Ex-FBI agent Peter Strzok who played key role in Russia investigation to release book on Trump, Russia

The book will offer an insider's view on some of the most sensational and politically freighted investigations in modern American history.

WASHINGTON: Former FBI counterintelligence agent Peter Strzok, who played a key role in the Russia investigation but whose pejorative text messages about Donald Trump during the 2016 campaign made him a target of the president's wrath, is releasing a book on his concerns about the president. "Compromised: Counterintelligence and the Threat of Donald J.Trump" is due out Sept 8, publisher Houghton Mifflin Harcourt Books & Media said in a statement to The Associated Press.

The book will offer an insider's view on some of the most sensational and politically freighted investigations in modern American history, including into whether the 2016 Trump campaign coordinated with Russia to sway the presidential election.

Due out two months before the November election, the book adds to the list of first-person accounts from other senior FBI and Justice Department officials during the Trump era.

"Russia has long regarded the United States as its 'Main Enemy,' and I spent decades trying to protect our country from their efforts to weaken and undermine us," Strzok said Tuesday in a statement accompanying the book announcement.

"In this book," he added, "I use that background to explain how the elevation by President Trump and his collaborators of Trump's own personal interests over the interests of the country allowed Putin to succeed beyond Stalin's wildest dreams, and how the national security implications of Putin's triumph will persist through our next election and beyond."

As a senior counterintelligence agent with more than 20 years at the FBI, Strzok helped lead the investigation into whether Democratic presidential candidate Hillary Clinton mishandled classified information on the private email server she relied on as secretary of state.

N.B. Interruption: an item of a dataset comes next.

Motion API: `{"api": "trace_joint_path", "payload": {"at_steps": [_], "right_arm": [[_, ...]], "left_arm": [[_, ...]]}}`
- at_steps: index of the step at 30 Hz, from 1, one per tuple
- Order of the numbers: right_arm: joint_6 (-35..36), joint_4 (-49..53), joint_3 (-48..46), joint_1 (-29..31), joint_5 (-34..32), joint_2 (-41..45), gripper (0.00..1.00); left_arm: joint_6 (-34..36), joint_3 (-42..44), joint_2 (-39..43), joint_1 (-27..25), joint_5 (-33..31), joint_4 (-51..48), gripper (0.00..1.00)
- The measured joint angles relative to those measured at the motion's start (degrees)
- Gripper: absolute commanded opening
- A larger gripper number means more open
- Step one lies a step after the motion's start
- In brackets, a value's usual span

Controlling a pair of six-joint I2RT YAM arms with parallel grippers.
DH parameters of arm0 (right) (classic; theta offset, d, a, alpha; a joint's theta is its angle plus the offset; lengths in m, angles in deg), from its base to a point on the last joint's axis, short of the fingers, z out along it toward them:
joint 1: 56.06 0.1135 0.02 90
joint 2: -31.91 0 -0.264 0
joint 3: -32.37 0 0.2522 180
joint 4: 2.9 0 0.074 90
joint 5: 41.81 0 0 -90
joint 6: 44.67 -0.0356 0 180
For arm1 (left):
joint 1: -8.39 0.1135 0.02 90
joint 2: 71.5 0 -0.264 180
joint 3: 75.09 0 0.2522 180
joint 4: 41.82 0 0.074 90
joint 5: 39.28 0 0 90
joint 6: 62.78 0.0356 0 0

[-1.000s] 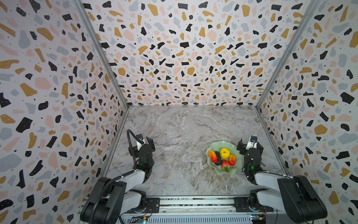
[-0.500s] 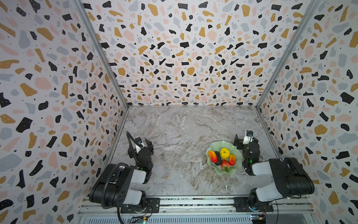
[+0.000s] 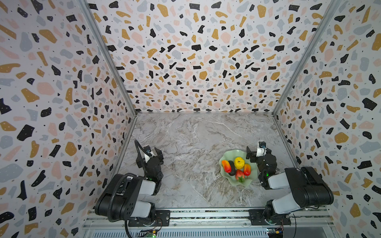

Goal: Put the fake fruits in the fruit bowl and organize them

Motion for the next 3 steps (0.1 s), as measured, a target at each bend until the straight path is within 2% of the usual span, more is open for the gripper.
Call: {"api": "trace_joint_path", "payload": {"at_steps": [3], "right_arm": [[0.0,0.0,0.6,-0.5,0.7,0.0,0.99]], "left_arm": [[0.0,0.0,0.0,0.0,0.0,0.0,1.00]]}}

The FBI ultimately recommended against criminal charges.

He also played a pivotal role in the Russia investigation, including by interviewing former national security adviser Michael Flynn about his contacts with the Russian ambassador during the presidential transition period.

Strzok briefly served on special counsel Robert Mueller's team but was removed from his role after the Justice Department inspector general flagged derogatory and pejorative text messages about Trump that Strzok sent and received during the 2016 campaign.

Once the texts were made public, Strzok became a regular Twitter target of the Republican president's attacks, with Trump alleging that Strzok and others in the FBI had plotted against his campaign and had even committed treason "an accusation that Strzok's lawyer rejected as "beyond reckless."

The text messages were exchanged with an FBI lawyer, Lisa Page, and Trump routinely refers to the two of them together as "the lovers."

At a fiery, daylong congressional hearing in July 2018, Strzok insisted that he never allowed personal viewpoints to influence his work, though he did acknowledge being dismayed by Trump's behaviour during the campaign.

The text messages featured prominently in the inspector general investigations into the Clinton and Russia probes, but the watchdog office said it did not find evidence in either case that the actions that Strzok and other FBI officials took were motivated by political bias.

Strzok was fired from the FBI in August 2018, though he has since sued over the termination.

He remains a frequent target of Trump's scornful tweets.

In a statement announcing the book, the publishing company said "the Trump administration used his private expression of political opinions to force him out. But by that time," the statement added, "Strzok had seen more than enough to convince him that the commander in chief had fallen under the sway of America's adversary in the Kremlin."